Task goal:
Nothing in the data may be altered; copy it all exactly.

Data below:

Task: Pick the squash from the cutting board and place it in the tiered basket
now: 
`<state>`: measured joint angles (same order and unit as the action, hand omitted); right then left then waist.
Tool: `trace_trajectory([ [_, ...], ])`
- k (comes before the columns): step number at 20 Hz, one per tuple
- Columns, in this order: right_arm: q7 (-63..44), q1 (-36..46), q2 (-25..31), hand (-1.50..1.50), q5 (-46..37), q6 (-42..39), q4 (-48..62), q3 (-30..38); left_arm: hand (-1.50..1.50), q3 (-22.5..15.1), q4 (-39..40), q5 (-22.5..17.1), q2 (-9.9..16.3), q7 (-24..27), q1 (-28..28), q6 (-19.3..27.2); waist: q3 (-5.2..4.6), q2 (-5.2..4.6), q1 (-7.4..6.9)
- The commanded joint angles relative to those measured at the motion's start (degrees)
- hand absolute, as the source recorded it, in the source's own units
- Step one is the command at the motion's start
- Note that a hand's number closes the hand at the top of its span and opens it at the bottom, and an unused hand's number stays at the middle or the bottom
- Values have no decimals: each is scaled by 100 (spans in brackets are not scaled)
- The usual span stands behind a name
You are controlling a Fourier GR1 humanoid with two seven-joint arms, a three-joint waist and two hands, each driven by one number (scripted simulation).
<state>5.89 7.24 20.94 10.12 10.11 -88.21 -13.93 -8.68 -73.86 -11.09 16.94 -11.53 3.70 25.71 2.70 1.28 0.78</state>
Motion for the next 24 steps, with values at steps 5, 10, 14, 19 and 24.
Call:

Written solution:
Task: Pick the squash from the cutting board and place it in the tiered basket
now: 
`<state>`: measured joint angles (same order and unit as the action, hand omitted); right then left then waist.
Tool: `trace_trajectory([ [_, ...], ])`
- k (comes before the columns): step number at 20 Hz, one per tuple
- Columns, in this order: right_arm: q7 (-63..44), q1 (-36..46), q2 (-25..31), hand (-1.50..1.50), q5 (-46..37), q6 (-42..39), q4 (-48..62), q3 (-30..38); left_arm: hand (-1.50..1.50), q3 (-22.5..15.1), q4 (-39..40), q5 (-22.5..17.1), q2 (-9.9..16.3), q7 (-24..27), q1 (-28..28), q6 (-19.3..27.2); waist: q3 (-5.2..4.6), q2 (-5.2..4.6), q1 (-7.4..6.9)
- The commanded joint angles relative to those measured at the motion's start (degrees)
- hand absolute, as the source recorded it, in the source's own units
- Step one is the command at the motion's start
- Note that a hand's number closes the hand at the top of its span and opens it at the bottom, and an unused hand's number stays at the middle or the bottom
- Values have no decimals: each is scaled by 100 (spans in brackets are not scaled)
- The usual span stands behind a name
You are controlling a Fourier GR1 humanoid with two seven-joint arms, a three-joint waist and two hands, each driven by one number (scripted simulation).
<state>5.89 7.24 20.94 10.12 10.11 -88.21 -13.93 -8.68 -73.86 -11.09 16.94 -11.53 3.70 25.71 2.70 1.28 0.78</state>
Motion for the next 24 steps, with values at steps 5, 10, 14, 19 and 24.
Call:

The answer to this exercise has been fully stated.